### Requirement
Give back exactly the lines of the material below, starting with the line with "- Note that" and going on through the line with "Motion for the".

(The data Opens)

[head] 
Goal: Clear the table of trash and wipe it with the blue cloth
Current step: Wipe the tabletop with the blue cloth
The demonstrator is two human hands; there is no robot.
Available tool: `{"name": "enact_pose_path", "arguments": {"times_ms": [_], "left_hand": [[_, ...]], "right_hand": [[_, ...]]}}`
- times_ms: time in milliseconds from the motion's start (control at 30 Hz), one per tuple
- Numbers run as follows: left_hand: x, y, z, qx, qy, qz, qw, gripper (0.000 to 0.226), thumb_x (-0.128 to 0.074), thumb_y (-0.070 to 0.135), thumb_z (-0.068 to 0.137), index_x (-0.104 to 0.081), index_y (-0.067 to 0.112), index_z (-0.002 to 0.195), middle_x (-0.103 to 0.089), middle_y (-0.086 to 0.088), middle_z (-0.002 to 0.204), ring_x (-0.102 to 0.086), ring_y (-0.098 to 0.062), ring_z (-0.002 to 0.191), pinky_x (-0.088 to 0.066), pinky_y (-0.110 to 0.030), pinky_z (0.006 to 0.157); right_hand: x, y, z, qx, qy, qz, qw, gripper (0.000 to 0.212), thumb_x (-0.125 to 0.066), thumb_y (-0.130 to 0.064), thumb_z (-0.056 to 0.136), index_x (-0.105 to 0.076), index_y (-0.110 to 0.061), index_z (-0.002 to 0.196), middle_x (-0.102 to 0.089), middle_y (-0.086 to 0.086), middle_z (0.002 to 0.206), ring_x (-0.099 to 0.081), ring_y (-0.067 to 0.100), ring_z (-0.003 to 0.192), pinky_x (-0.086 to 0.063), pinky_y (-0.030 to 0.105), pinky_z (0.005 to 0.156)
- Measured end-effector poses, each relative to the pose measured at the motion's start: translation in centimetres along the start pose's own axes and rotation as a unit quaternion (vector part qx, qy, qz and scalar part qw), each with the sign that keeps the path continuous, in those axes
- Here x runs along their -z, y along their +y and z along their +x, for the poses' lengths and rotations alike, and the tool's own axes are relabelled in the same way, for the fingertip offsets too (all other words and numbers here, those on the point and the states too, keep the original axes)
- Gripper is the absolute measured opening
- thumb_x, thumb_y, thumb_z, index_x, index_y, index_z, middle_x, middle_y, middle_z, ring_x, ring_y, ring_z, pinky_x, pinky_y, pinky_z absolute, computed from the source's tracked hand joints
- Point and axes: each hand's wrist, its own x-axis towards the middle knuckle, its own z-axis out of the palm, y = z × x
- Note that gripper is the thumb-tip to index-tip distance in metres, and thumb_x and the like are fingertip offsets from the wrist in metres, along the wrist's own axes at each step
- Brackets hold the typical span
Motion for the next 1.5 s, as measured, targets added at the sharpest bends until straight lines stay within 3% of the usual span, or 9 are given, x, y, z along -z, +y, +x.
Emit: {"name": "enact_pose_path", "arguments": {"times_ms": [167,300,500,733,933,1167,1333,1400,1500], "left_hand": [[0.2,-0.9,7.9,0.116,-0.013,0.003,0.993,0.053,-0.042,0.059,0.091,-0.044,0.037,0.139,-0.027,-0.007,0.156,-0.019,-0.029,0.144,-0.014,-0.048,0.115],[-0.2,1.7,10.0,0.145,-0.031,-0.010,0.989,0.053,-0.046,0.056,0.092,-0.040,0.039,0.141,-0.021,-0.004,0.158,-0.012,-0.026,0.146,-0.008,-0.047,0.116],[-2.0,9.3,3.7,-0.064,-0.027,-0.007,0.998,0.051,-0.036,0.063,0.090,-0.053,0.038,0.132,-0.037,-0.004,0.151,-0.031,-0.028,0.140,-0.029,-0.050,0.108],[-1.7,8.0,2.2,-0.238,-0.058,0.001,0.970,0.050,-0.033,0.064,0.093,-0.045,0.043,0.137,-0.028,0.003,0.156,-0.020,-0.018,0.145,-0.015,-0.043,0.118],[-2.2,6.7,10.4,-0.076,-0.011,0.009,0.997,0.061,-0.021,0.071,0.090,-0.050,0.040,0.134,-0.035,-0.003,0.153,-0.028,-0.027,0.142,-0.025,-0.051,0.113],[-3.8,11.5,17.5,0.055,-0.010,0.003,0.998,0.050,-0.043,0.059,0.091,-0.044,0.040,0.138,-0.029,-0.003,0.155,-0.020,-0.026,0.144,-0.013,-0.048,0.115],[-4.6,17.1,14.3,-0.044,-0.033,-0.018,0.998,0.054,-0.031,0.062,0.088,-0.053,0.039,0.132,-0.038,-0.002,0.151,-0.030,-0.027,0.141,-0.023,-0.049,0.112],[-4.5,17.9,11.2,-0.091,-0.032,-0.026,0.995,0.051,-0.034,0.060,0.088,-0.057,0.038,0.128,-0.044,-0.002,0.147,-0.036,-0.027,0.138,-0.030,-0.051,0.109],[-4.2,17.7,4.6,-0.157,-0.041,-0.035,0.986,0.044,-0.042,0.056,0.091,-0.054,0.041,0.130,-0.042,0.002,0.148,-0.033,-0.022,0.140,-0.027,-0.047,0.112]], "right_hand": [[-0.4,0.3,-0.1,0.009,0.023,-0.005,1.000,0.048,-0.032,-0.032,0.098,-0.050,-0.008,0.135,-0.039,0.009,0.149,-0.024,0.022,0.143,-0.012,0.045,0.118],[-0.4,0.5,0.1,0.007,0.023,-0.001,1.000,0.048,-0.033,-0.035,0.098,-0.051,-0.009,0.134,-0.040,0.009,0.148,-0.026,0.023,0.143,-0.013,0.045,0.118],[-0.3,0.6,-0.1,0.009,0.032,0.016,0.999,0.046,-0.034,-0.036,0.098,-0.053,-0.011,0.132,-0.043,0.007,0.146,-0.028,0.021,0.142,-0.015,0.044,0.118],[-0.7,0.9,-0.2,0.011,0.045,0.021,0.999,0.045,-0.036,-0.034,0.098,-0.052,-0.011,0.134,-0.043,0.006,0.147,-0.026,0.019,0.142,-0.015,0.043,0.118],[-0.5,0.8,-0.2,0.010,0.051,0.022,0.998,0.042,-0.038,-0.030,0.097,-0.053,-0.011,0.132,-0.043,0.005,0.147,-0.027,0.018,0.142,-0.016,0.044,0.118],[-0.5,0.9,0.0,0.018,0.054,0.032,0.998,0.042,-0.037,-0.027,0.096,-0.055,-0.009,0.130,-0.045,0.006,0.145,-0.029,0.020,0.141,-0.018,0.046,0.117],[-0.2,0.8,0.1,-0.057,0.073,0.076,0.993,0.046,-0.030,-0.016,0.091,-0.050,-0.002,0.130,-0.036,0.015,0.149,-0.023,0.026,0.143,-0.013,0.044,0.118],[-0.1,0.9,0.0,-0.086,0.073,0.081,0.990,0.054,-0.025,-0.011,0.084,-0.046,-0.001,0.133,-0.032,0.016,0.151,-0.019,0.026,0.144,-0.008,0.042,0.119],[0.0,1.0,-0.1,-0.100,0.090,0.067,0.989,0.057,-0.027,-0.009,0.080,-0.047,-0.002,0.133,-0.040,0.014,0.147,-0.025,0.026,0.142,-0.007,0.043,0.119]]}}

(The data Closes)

### Answer box
- Note that gripper is the thumb-tip to index-tip distance in metres, and thumb_x and the like are fingertip offsets from the wrist in metres, along the wrist's own axes at each step
- Brackets hold the typical span
Motion for the next 1.5 s, as measured, targets added at the sharpest bends until straight lines stay within 3% of the usual span, or 9 are given, x, y, z along -z, +y, +x.

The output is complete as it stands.